→ Exercise requirements: Your answer should consist of each line from the data below that contains "Vertices".

→ Material for this exercise:
:::::
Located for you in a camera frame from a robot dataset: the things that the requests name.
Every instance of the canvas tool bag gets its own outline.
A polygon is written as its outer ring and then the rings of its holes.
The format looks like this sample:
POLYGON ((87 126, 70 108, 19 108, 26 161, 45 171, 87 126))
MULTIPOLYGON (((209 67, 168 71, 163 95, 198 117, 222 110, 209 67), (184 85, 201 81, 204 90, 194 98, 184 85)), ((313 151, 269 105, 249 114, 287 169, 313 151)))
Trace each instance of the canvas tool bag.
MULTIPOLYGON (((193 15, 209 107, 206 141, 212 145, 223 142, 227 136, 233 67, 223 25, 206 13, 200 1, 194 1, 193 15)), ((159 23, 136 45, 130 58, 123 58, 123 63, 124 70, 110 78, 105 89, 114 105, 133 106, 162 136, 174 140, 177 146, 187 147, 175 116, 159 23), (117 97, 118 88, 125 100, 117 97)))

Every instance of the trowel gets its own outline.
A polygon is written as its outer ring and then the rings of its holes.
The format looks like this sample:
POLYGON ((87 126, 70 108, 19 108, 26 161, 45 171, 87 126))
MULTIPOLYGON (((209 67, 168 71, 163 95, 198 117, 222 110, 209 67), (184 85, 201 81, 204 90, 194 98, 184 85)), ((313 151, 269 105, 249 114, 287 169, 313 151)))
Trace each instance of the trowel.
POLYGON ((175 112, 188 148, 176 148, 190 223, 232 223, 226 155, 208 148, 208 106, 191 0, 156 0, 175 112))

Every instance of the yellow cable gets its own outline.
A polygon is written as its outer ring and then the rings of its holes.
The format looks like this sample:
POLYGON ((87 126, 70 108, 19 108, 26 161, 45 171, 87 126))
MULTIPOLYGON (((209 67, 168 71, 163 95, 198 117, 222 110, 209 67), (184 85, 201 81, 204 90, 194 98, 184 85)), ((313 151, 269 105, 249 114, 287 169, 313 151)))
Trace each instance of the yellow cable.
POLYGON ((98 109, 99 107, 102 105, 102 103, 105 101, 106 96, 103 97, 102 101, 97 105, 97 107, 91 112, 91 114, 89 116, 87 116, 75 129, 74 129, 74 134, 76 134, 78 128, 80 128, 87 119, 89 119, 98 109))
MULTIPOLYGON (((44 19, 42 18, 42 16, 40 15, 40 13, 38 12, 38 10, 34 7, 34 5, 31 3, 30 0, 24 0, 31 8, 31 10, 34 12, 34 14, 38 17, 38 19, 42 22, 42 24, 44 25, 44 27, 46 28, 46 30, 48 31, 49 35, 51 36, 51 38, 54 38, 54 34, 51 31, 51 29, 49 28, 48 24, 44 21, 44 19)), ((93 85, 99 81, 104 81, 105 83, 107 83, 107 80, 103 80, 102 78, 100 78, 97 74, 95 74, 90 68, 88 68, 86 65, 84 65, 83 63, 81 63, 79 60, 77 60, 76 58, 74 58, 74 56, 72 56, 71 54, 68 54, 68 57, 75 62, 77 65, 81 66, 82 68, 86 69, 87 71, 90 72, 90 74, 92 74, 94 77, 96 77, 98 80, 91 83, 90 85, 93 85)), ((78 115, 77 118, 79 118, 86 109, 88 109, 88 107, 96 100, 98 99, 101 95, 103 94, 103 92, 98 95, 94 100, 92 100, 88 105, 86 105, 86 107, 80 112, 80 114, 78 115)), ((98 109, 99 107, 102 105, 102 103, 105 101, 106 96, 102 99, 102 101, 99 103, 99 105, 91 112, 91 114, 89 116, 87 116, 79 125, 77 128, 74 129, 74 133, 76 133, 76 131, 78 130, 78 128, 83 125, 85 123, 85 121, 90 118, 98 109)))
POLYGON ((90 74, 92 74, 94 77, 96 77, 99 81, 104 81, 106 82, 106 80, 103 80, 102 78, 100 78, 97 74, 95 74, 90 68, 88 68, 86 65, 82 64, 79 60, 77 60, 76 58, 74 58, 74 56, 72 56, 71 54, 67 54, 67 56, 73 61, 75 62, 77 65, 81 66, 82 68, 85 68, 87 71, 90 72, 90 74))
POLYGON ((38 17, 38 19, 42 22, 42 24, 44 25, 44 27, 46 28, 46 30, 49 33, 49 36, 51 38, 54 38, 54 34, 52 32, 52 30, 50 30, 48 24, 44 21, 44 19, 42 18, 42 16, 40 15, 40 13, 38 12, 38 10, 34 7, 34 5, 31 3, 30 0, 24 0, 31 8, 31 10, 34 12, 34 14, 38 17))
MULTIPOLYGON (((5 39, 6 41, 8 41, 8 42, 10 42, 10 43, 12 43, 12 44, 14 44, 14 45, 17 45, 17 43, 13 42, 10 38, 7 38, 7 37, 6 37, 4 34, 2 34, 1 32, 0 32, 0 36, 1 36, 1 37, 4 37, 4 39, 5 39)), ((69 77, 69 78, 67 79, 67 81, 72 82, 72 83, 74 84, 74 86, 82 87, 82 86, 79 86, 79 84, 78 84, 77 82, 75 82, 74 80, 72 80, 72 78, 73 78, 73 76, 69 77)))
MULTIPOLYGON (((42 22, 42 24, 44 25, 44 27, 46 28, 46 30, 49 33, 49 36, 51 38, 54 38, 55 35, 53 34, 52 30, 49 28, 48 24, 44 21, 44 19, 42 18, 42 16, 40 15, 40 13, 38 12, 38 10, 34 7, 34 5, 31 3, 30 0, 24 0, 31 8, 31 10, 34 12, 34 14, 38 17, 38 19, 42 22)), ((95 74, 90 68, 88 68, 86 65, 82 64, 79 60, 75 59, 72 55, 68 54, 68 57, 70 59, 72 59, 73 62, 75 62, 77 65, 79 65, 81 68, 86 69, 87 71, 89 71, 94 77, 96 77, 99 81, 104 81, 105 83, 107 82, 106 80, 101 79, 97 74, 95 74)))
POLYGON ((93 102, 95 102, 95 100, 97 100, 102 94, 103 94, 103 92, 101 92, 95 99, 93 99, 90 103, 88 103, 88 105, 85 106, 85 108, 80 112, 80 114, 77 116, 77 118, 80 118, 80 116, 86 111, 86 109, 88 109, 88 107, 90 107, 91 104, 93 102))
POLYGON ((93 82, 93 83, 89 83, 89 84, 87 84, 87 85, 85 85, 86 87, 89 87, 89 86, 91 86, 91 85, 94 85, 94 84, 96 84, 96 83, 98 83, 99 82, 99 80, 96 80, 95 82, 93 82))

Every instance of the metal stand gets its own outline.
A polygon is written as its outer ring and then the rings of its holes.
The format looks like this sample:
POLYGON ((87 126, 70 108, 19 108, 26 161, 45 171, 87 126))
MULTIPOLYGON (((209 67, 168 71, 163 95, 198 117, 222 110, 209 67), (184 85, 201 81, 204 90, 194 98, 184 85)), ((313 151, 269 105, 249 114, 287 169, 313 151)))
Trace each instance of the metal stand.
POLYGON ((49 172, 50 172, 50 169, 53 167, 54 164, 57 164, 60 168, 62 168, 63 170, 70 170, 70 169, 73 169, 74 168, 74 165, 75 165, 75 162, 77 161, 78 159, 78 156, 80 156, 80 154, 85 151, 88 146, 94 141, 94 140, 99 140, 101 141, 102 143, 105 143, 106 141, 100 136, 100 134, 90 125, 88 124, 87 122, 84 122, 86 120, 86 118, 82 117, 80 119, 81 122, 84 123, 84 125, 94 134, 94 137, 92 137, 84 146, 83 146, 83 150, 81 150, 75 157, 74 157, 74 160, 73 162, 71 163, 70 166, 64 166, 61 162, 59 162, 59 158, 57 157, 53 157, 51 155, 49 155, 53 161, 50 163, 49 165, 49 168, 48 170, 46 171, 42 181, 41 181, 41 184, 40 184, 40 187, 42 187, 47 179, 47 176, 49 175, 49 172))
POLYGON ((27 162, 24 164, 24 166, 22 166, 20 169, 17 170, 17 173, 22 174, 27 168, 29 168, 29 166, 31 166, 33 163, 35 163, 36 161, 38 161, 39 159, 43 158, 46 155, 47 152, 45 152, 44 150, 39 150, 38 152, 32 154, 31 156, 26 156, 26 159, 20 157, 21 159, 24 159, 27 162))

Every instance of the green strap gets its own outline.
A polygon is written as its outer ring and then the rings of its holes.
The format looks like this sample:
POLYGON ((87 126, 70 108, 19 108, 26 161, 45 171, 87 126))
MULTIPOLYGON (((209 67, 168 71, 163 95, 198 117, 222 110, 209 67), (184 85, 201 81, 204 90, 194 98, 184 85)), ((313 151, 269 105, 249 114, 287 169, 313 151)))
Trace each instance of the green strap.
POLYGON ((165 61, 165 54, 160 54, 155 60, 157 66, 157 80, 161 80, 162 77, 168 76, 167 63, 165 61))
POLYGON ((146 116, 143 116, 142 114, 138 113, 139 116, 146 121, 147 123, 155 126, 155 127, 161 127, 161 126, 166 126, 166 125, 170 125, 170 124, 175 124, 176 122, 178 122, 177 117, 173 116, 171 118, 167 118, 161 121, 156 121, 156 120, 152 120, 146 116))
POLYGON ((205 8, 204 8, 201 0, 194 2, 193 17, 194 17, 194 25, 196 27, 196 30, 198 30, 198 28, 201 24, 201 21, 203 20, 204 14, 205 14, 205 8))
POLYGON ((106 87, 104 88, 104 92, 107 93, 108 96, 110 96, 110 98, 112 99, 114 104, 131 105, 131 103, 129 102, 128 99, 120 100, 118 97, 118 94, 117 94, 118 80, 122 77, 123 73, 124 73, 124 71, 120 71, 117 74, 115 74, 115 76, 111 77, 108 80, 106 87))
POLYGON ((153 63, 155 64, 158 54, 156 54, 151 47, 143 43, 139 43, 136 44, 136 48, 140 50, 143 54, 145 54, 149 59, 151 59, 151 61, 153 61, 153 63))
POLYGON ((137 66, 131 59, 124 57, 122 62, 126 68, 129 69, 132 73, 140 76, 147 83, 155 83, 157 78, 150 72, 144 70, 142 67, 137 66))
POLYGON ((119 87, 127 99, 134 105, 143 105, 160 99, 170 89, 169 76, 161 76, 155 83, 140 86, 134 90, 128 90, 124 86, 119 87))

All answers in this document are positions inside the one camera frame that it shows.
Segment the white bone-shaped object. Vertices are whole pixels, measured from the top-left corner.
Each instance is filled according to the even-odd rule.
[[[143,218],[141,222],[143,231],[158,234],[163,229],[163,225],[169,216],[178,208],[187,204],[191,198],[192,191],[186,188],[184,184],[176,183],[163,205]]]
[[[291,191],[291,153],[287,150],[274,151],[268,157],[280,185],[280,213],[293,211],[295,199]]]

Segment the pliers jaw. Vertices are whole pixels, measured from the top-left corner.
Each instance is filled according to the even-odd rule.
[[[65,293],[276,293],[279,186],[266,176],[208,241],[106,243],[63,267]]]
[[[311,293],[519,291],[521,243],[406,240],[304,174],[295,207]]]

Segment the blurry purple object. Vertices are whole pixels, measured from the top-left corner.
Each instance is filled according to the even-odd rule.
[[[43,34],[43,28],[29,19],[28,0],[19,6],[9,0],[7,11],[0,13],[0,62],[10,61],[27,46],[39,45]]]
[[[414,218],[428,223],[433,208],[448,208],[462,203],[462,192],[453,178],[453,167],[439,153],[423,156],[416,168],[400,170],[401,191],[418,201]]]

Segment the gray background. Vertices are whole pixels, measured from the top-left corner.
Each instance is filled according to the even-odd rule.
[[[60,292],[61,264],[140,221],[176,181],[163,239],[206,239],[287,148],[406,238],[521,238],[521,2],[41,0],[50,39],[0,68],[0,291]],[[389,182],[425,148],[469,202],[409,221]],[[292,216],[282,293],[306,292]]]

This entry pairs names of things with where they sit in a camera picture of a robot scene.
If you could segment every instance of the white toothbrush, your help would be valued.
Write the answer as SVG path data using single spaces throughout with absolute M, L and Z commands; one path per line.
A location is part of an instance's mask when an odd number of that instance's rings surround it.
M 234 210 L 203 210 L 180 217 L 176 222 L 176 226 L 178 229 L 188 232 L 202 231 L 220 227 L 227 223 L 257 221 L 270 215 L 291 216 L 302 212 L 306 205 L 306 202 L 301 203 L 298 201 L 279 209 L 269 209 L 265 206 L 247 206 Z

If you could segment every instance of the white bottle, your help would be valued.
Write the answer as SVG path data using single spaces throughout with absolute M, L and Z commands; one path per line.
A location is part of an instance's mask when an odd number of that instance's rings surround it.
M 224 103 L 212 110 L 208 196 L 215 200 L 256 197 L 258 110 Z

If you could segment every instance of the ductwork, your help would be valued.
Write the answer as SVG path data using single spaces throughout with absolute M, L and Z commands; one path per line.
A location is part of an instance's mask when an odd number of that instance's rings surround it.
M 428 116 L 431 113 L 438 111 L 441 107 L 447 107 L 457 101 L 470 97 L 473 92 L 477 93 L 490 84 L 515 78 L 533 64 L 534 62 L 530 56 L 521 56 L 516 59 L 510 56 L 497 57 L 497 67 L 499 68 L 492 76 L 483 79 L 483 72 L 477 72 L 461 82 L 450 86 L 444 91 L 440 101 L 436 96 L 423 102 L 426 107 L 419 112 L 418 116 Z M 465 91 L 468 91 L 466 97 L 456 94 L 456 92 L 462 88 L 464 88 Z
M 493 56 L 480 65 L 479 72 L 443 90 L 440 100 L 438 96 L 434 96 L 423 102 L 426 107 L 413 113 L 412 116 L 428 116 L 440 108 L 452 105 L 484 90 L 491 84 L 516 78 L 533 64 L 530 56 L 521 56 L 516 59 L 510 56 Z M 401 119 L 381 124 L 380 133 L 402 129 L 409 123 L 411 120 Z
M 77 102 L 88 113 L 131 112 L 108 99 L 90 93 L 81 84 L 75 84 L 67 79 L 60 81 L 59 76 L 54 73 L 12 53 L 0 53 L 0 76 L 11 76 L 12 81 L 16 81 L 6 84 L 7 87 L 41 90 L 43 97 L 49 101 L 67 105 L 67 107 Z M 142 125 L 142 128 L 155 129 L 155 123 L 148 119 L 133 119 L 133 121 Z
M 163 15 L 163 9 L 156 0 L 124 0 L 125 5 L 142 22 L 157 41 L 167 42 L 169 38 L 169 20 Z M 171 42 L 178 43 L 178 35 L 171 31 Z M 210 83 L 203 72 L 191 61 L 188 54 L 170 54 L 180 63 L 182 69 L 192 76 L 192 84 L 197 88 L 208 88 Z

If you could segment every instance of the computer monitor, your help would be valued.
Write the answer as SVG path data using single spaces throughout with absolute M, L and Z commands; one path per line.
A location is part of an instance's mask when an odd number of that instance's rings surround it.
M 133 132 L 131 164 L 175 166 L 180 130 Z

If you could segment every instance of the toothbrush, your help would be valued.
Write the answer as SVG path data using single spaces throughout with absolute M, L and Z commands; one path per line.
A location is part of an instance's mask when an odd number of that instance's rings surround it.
:::::
→ Response:
Segment the white bone-shaped object. Vertices are whole pixels, measured from the top-left corner.
Segment the pliers jaw. Vertices are whole pixels, measured from the top-left corner.
Segment the blurry purple object. Vertices are whole pixels, measured from the top-left corner.
Segment the gray background. Vertices are whole pixels, measured from the top-left corner.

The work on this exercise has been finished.